Disposable electrochemical immunoplatform to shed light on the role of the multifunctional glycoprotein TIM-1 in cancer cells invasion
(Talanta, 2024) Quinchia, Jennifer; Blázquez-García, Marina; Torrente Rodríguez, Rebeca Magnolia; Ruiz Valdepeñas Montiel, Víctor; Serafín González-Carrato, Verónica; Rejas-González, Raquel; Montero-Calle, Ana; Orozco, Jahir; Pingarrón Carrazón, José Manuel; Barderas Manchado, Rodrigo; Campuzano Ruiz, Susana
Detecting overexpression of cancer biomarkers is an excellent tool for diagnostic/prognostic and follow-up of patients with cancer or their response to treatment. This work illustrates the relevance of interrogating the levels of T-cell immunoglobulin and mucin domain 1 (TIM-1) protein as a diagnostic/prognostic biomarker of high-prevalence breast and lung cancers by using an amperometric disposable magnetic microparticles-assisted immunoplatform. The developed method integrates the inherent advantages of carboxylic acid-functionalized magnetic beads (HOOC-MBs) as pre-concentrator support and the amperometric transduction at screen-printed carbon electrodes (SPCEs). The immunoplatform involves a sandwich-type immunoassay assembled on HOOC-MBs through the specific capture/labeling of TIM-1 using capture antibodies and horseradish peroxidase (HRP)-conjugated biotinylated detection antibodies as biorecognition elements. The magnetic immunoconjugates were confined onto the working electrode (WE) surface of the SPCEs for amperometric detection using the hydroquinone/hydrogen peroxide/HRP (HQ/H2O2/HRP) redox system.
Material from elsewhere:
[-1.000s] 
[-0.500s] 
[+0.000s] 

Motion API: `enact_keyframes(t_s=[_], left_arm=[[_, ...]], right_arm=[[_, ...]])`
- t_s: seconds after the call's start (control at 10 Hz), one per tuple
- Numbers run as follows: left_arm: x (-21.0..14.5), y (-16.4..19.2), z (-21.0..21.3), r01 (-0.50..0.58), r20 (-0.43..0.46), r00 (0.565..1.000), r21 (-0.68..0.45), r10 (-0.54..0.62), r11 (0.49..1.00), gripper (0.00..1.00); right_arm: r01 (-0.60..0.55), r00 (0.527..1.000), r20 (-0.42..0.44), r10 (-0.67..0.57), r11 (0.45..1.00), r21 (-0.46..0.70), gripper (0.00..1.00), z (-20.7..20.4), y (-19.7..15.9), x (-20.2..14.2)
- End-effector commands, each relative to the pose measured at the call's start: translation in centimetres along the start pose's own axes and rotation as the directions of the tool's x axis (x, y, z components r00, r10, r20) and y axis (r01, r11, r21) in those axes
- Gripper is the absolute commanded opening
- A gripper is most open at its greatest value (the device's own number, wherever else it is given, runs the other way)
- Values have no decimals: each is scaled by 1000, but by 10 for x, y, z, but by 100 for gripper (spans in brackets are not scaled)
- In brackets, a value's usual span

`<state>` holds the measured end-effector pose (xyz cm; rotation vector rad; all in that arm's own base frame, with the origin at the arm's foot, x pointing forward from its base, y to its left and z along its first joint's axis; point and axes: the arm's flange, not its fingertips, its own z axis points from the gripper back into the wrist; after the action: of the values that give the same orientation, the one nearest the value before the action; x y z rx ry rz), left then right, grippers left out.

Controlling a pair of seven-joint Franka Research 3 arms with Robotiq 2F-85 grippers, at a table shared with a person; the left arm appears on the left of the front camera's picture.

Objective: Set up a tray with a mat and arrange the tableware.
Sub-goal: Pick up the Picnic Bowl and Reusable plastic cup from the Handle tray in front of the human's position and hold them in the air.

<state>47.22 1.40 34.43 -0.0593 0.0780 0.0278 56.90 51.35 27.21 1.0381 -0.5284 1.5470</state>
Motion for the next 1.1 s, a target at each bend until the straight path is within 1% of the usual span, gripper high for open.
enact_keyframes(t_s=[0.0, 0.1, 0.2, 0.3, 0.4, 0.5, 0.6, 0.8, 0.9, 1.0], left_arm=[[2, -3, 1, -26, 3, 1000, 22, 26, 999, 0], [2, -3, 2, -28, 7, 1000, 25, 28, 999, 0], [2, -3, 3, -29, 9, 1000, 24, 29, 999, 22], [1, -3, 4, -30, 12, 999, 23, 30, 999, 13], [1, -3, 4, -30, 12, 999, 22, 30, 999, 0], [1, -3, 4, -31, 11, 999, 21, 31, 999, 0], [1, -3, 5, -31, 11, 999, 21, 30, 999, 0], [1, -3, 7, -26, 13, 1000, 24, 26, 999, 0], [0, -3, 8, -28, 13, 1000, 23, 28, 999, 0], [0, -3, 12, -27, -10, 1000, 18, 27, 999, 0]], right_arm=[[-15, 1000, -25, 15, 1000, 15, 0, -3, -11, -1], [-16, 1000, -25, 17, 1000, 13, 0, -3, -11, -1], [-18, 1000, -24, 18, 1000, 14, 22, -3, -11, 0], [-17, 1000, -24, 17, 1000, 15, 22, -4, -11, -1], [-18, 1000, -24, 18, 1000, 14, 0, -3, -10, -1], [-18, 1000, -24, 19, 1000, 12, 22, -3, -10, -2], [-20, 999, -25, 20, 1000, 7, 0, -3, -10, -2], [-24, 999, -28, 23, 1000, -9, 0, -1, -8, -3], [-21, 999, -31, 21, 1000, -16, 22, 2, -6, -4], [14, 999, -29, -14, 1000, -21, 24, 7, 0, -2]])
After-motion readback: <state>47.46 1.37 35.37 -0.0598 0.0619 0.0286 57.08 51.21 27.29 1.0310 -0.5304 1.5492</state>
The method allows the selective detection of TIM-1 protein over the 87–7500 pg mL−1 concentration range in only 45 min, with a limit of detection of 26 pg mL−1. The developed bioplatform was successfully applied to the analysis of breast and lung cancer cell extracts, providing the first quantitative results of the target glycoprotein in these types of samples.